二人が入った一総の部屋は、真っ暗だった。
夜目が利くのだろうか、一総は明かりもつけずにずんずんと奥へと進んでいく。
「電気位つけましょうよ。」
理一が溜息をついた。
「分かった。」
一総が短く言って、灯りをつけた。
勿論、理一もかなり夜目が利くので一総の顔は見えていた。
だが、灯りに照らされてはっきりと見えた顔はやはり、今までの印象と明らかに違っていた。
今までが、年齢に似合わない妖艶さがあっただけと言われればそれまでなのだが、まるで年相応のその表情に理一は正直驚きが隠せなかった。
そして、初めて一総がかなり精悍な顔立ちをしていることに気が付いた。
いや、同性ばかりのこの学園で抱かれたいと思う人間が相当数居たという事は、見目もよかったことは事実だ。

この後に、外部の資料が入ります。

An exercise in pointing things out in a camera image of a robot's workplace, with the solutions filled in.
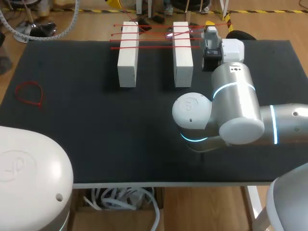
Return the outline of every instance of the wooden floor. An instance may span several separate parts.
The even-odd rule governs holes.
[[[302,4],[308,6],[308,0],[303,0]],[[217,5],[216,2],[213,2],[214,9],[217,9]],[[296,0],[231,0],[229,9],[299,10],[301,8]],[[58,25],[59,31],[69,25],[71,17],[72,13],[68,12],[51,15],[51,19]],[[22,18],[23,16],[12,21],[12,25],[16,25]],[[125,14],[81,13],[74,30],[63,39],[116,39],[117,36],[112,37],[111,33],[119,32],[119,28],[112,25],[121,24],[128,20],[129,17]],[[183,20],[184,15],[177,14],[167,18],[166,24],[170,25],[172,21]],[[214,14],[193,14],[191,19],[192,22],[200,25],[204,24],[206,20],[221,23],[219,16]],[[231,15],[231,21],[234,29],[248,32],[257,39],[290,40],[304,70],[308,73],[308,14],[234,13]],[[218,30],[222,37],[228,33],[226,26],[220,26]],[[8,34],[4,46],[14,67],[13,70],[0,77],[0,101],[25,48],[24,44],[16,42],[10,34]],[[264,205],[267,187],[259,187],[258,189]],[[247,231],[250,228],[240,187],[166,188],[164,218],[166,231]]]

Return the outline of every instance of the white cable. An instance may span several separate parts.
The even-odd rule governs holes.
[[[18,37],[21,37],[23,39],[35,40],[35,41],[50,41],[50,40],[62,38],[63,36],[65,36],[68,32],[70,32],[73,29],[73,27],[76,24],[77,18],[78,18],[79,5],[80,5],[80,0],[76,0],[74,16],[73,16],[73,19],[72,19],[69,27],[65,31],[63,31],[61,34],[55,35],[55,36],[52,36],[52,37],[34,37],[34,36],[29,36],[29,35],[24,35],[22,33],[19,33],[18,31],[14,30],[8,24],[8,22],[6,21],[6,19],[5,19],[1,10],[0,10],[0,20],[3,23],[3,25],[5,26],[5,28],[7,28],[9,31],[11,31],[13,34],[15,34]]]
[[[154,221],[154,224],[151,228],[151,231],[155,231],[157,229],[159,219],[160,219],[160,213],[159,208],[156,202],[156,199],[154,197],[154,188],[152,187],[152,193],[145,190],[144,188],[108,188],[106,189],[102,195],[101,195],[101,203],[103,205],[103,208],[99,207],[97,205],[97,200],[99,198],[101,189],[97,189],[95,193],[95,189],[91,190],[91,200],[84,196],[84,200],[92,206],[96,210],[137,210],[139,209],[137,204],[140,204],[144,196],[148,196],[150,198],[150,202],[153,202],[156,218]],[[130,198],[130,201],[132,202],[132,199],[135,199],[135,202],[132,202],[132,205],[128,203],[128,199]]]
[[[155,213],[156,213],[156,218],[155,218],[154,224],[151,228],[151,231],[155,231],[157,229],[159,219],[160,219],[160,213],[159,213],[159,208],[158,208],[158,204],[156,202],[156,199],[153,196],[153,194],[151,194],[149,191],[145,190],[144,188],[135,188],[135,190],[140,191],[140,192],[148,195],[152,199],[154,209],[155,209]]]

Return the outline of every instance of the white robotic arm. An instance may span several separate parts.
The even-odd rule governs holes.
[[[240,144],[308,140],[308,105],[259,107],[249,69],[226,63],[212,74],[213,101],[199,93],[179,97],[172,115],[188,146],[199,152]]]
[[[72,165],[52,139],[0,127],[0,231],[65,231]]]

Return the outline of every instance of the red rope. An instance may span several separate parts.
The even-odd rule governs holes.
[[[155,48],[177,48],[177,47],[200,48],[199,46],[140,46],[140,47],[111,47],[110,49],[112,50],[128,49],[128,48],[155,49]]]
[[[213,26],[223,26],[223,25],[231,25],[232,23],[218,23]],[[114,26],[138,26],[138,27],[190,27],[190,28],[203,28],[205,26],[168,26],[168,25],[121,25],[121,24],[114,24]]]
[[[173,38],[168,40],[203,40],[203,38]],[[120,42],[120,41],[168,41],[166,39],[111,39],[110,42]]]
[[[18,96],[18,91],[20,89],[22,89],[25,85],[34,85],[34,86],[38,86],[39,89],[40,89],[40,100],[38,103],[36,102],[32,102],[32,101],[28,101],[28,100],[24,100],[22,98],[20,98]],[[27,103],[27,104],[30,104],[30,105],[35,105],[35,106],[38,106],[39,108],[42,106],[42,102],[43,102],[43,89],[42,87],[40,86],[40,84],[38,84],[37,82],[35,81],[28,81],[28,82],[24,82],[20,85],[18,85],[16,88],[15,88],[15,97],[18,101],[21,101],[21,102],[24,102],[24,103]]]
[[[111,36],[113,35],[122,35],[122,34],[144,34],[145,32],[121,32],[121,33],[113,33],[111,34]],[[157,31],[157,32],[146,32],[147,34],[150,34],[150,35],[156,35],[156,34],[165,34],[167,33],[166,31]],[[201,31],[193,31],[193,32],[189,32],[189,31],[185,31],[185,32],[170,32],[169,34],[175,34],[174,36],[177,36],[177,35],[181,35],[181,34],[201,34],[202,32]]]

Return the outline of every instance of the red loop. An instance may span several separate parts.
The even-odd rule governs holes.
[[[32,101],[28,101],[28,100],[24,100],[22,98],[20,98],[18,96],[18,91],[23,88],[25,85],[35,85],[35,86],[38,86],[39,89],[40,89],[40,100],[38,103],[36,102],[32,102]],[[42,87],[40,86],[40,84],[38,84],[37,82],[35,81],[27,81],[27,82],[24,82],[20,85],[18,85],[16,88],[15,88],[15,97],[18,101],[21,101],[21,102],[24,102],[24,103],[27,103],[27,104],[30,104],[30,105],[35,105],[35,106],[38,106],[39,108],[42,106],[42,102],[43,102],[43,89]]]

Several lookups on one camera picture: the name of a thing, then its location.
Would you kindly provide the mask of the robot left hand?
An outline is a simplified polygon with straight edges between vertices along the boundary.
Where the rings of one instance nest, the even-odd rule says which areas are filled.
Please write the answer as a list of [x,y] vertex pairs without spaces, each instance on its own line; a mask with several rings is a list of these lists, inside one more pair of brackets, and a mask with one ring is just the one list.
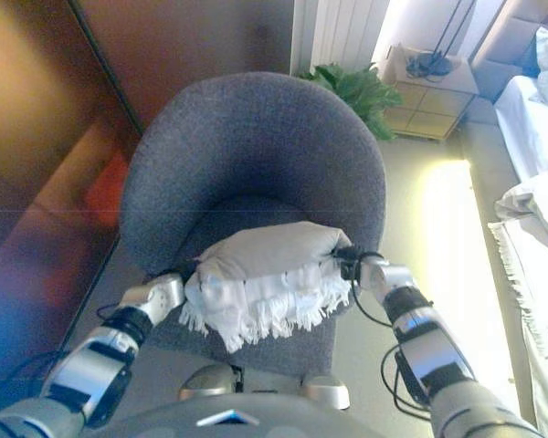
[[158,279],[163,276],[178,275],[183,280],[185,284],[191,275],[195,272],[197,266],[200,264],[199,260],[195,257],[186,258],[180,261],[177,261],[173,266],[161,271],[155,279]]

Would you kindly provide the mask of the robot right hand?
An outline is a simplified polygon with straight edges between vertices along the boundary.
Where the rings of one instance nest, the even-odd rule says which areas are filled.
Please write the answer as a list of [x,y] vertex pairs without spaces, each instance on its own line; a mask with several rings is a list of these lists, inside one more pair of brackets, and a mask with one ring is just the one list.
[[344,247],[336,247],[332,250],[332,256],[343,261],[348,261],[350,263],[357,261],[363,249],[358,245],[349,245]]

けれども、それは明らかに性的なものを含んだ男らしいというよりは、妖艶な雰囲気に惹かれてのものだろう。
「ホント、アンタ今日おかしくないっすか?」
座れよと言われ、ソファーに座ると当たり前の様に横に座った一総に再び言う。
「もし、今の俺がおかしいなら、本当におかしいのは普段の俺だよ。」
「なに訳わからない事言ってるんすか?」
理一は回りくどい言い方にイライラが増したような気がした。
「印象操作系の能力を切ってるからだよ。」
吐き捨てる様に一総は言う。
理一は思い切り目を見開く。
「それが、アンタの素……。」
ポカンと見つめられて、一総はぶっと吹き出した。
「男前が台無しだぞ。」
笑いながら一総は言った。
「なんで……。」
理一の口から出た疑問に、一総は困った様な笑いに表情を変え答える。
「木戸を籠絡してやろうと思ったのにできなかったからだよ。」
と答えた。
意味が分からなかった。
「騙していたってことですか?」
いや、違う騙すも糞もそもそも信頼関係等端から無かったではないか。理一は自分を戒める。
「違う。木戸に嘘を言ったことは一度もない。」
はっきりと一総が答える。
「じゃあ、なんなんすか、突然。」
睨みつけながら理一が言う言葉に一総は暫く黙ったままだった。